What you are asked to do. Everything in the records below must be repeated exactly, except the pictures.

□ □ □

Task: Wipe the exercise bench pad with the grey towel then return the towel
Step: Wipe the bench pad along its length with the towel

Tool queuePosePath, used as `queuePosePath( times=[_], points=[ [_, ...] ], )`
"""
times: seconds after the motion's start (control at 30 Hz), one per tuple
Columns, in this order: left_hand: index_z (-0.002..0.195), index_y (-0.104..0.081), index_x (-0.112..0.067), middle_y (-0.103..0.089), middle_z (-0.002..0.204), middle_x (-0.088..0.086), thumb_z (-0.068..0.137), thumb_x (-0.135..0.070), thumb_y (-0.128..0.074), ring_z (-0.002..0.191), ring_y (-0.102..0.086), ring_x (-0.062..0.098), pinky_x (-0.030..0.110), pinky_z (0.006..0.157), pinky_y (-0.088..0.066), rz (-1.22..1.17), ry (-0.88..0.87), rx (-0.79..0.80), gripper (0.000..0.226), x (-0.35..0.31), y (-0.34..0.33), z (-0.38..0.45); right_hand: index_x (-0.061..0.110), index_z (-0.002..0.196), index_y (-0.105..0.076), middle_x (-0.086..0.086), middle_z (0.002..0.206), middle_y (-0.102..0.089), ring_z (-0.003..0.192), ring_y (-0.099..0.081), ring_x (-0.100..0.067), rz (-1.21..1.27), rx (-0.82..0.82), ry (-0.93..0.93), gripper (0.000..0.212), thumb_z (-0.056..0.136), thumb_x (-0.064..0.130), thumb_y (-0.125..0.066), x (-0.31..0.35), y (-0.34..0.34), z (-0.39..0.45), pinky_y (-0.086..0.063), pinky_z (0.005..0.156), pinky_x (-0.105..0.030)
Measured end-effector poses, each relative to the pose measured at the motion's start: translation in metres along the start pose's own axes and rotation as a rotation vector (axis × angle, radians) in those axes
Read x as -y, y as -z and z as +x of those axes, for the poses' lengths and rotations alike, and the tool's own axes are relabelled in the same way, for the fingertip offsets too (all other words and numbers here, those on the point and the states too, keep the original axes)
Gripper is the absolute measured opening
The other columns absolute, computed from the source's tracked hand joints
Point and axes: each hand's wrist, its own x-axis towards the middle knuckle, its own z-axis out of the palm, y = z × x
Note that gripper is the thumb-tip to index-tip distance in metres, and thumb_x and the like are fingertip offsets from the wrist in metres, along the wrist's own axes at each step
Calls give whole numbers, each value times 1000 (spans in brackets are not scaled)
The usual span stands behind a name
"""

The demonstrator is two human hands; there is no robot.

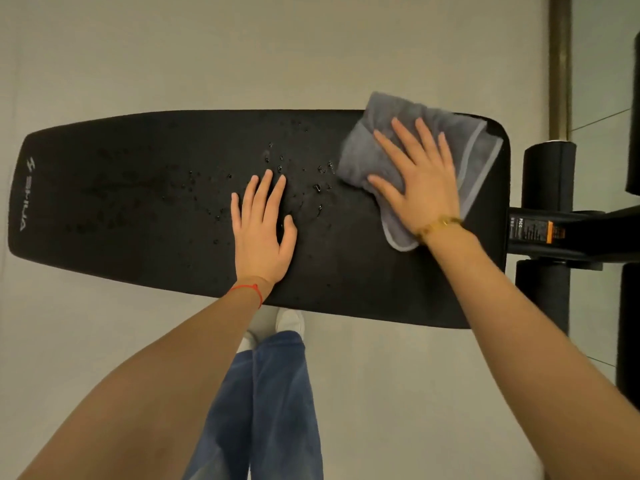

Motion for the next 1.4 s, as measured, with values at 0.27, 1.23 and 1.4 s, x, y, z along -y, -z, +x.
queuePosePath(
  times=[0.27,1.23,1.4],
  points=[
    [153,-26,-23,-20,162,-3,99,-29,-37,152,-10,16,50,123,-7,7,0,1,56,0,3,0,34,152,-16,5,161,-13,149,-6,-21,-50,153,280,68,93,55,-45,34,-16,-127,-3,121,-44],
    [153,-27,-22,-19,163,-2,97,-28,-37,152,-9,16,51,123,-7,2,11,17,57,-6,6,1,32,151,-20,2,160,-16,149,-9,-24,-28,140,274,65,94,57,-38,24,-7,-26,-5,121,-47],
    [153,-26,-21,-18,163,-1,98,-29,-36,152,-9,17,51,123,-8,13,26,52,57,-8,9,2,33,152,-14,3,161,-11,149,-4,-21,-7,208,258,69,93,64,-34,-4,5,-50,-6,122,-45]
  ],
)
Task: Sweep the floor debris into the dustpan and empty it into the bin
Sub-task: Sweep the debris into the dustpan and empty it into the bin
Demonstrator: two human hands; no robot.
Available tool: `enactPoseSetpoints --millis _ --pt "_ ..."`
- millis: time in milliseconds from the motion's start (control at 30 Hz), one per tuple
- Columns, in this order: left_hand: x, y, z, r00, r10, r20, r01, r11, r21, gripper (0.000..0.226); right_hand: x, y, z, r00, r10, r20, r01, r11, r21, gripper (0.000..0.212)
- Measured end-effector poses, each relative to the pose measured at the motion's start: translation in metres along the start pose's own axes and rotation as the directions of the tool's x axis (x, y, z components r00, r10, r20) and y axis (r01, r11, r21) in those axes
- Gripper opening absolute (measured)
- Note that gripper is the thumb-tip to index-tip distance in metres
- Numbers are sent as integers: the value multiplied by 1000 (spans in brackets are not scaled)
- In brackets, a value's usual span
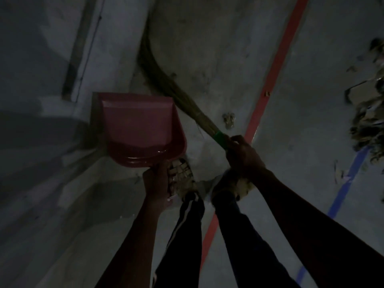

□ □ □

Solution for this problem.
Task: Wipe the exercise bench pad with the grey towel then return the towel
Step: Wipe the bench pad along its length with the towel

Tool queuePosePath, used as `queuePosePath( times=[_], points=[ [_, ...] ], )`
"""
times: seconds after the motion's start (control at 30 Hz), one per tuple
Columns, in this order: left_hand: index_z (-0.002..0.195), index_y (-0.104..0.081), index_x (-0.112..0.067), middle_y (-0.103..0.089), middle_z (-0.002..0.204), middle_x (-0.088..0.086), thumb_z (-0.068..0.137), thumb_x (-0.135..0.070), thumb_y (-0.128..0.074), ring_z (-0.002..0.191), ring_y (-0.102..0.086), ring_x (-0.062..0.098), pinky_x (-0.030..0.110), pinky_z (0.006..0.157), pinky_y (-0.088..0.066), rz (-1.22..1.17), ry (-0.88..0.87), rx (-0.79..0.80), gripper (0.000..0.226), x (-0.35..0.31), y (-0.34..0.33), z (-0.38..0.45); right_hand: index_x (-0.061..0.110), index_z (-0.002..0.196), index_y (-0.105..0.076), middle_x (-0.086..0.086), middle_z (0.002..0.206), middle_y (-0.102..0.089), ring_z (-0.003..0.192), ring_y (-0.099..0.081), ring_x (-0.100..0.067), rz (-1.21..1.27), rx (-0.82..0.82), ry (-0.93..0.93), gripper (0.000..0.212), thumb_z (-0.056..0.136), thumb_x (-0.064..0.130), thumb_y (-0.125..0.066), x (-0.31..0.35), y (-0.34..0.34), z (-0.39..0.45), pinky_y (-0.086..0.063), pinky_z (0.005..0.156), pinky_x (-0.105..0.030)
Measured end-effector poses, each relative to the pose measured at the motion's start: translation in metres along the start pose's own axes and rotation as a rotation vector (axis × angle, radians) in those axes
Read x as -y, y as -z and z as +x of those axes, for the poses' lengths and rotations alike, and the tool's own axes are relabelled in the same way, for the fingertip offsets too (all other words and numbers here, those on the point and the states too, keep the original axes)
Gripper is the absolute measured opening
The other columns absolute, computed from the source's tracked hand joints
Point and axes: each hand's wrist, its own x-axis towards the middle knuckle, its own z-axis out of the palm, y = z × x
Note that gripper is the thumb-tip to index-tip distance in metres, and thumb_x and the like are fingertip offsets from the wrist in metres, along the wrist's own axes at each step
Calls give whole numbers, each value times 1000 (spans in brackets are not scaled)
The usual span stands behind a name
"""

The demonstrator is two human hands; there is no robot.


Motion for the next 1.4 s, as measured, with values at 0.27, 1.23 and 1.4 s, x, y, z along -y, -z, +x.
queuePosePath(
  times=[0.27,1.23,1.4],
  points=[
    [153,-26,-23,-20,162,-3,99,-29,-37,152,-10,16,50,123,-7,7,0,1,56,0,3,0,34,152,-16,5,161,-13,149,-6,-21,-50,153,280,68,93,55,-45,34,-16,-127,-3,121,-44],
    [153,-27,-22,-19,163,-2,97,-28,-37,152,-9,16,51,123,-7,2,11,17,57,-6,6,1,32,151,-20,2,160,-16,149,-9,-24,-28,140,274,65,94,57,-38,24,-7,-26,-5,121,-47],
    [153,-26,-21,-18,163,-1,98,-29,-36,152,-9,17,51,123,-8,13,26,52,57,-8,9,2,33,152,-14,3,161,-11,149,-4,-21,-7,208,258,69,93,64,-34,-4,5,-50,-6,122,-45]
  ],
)
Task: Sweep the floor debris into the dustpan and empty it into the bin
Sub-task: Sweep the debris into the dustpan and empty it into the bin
Demonstrator: two human hands; no robot.
Available tool: `enactPoseSetpoints --millis _ --pt "_ ..."`
- millis: time in milliseconds from the motion's start (control at 30 Hz), one per tuple
- Columns, in this order: left_hand: x, y, z, r00, r10, r20, r01, r11, r21, gripper (0.000..0.226); right_hand: x, y, z, r00, r10, r20, r01, r11, r21, gripper (0.000..0.212)
- Measured end-effector poses, each relative to the pose measured at the motion's start: translation in metres along the start pose's own axes and rotation as the directions of the tool's x axis (x, y, z components r00, r10, r20) and y axis (r01, r11, r21) in those axes
- Gripper opening absolute (measured)
- Note that gripper is the thumb-tip to index-tip distance in metres
- Numbers are sent as integers: the value multiplied by 1000 (spans in brackets are not scaled)
- In brackets, a value's usual span

There is no more to this output.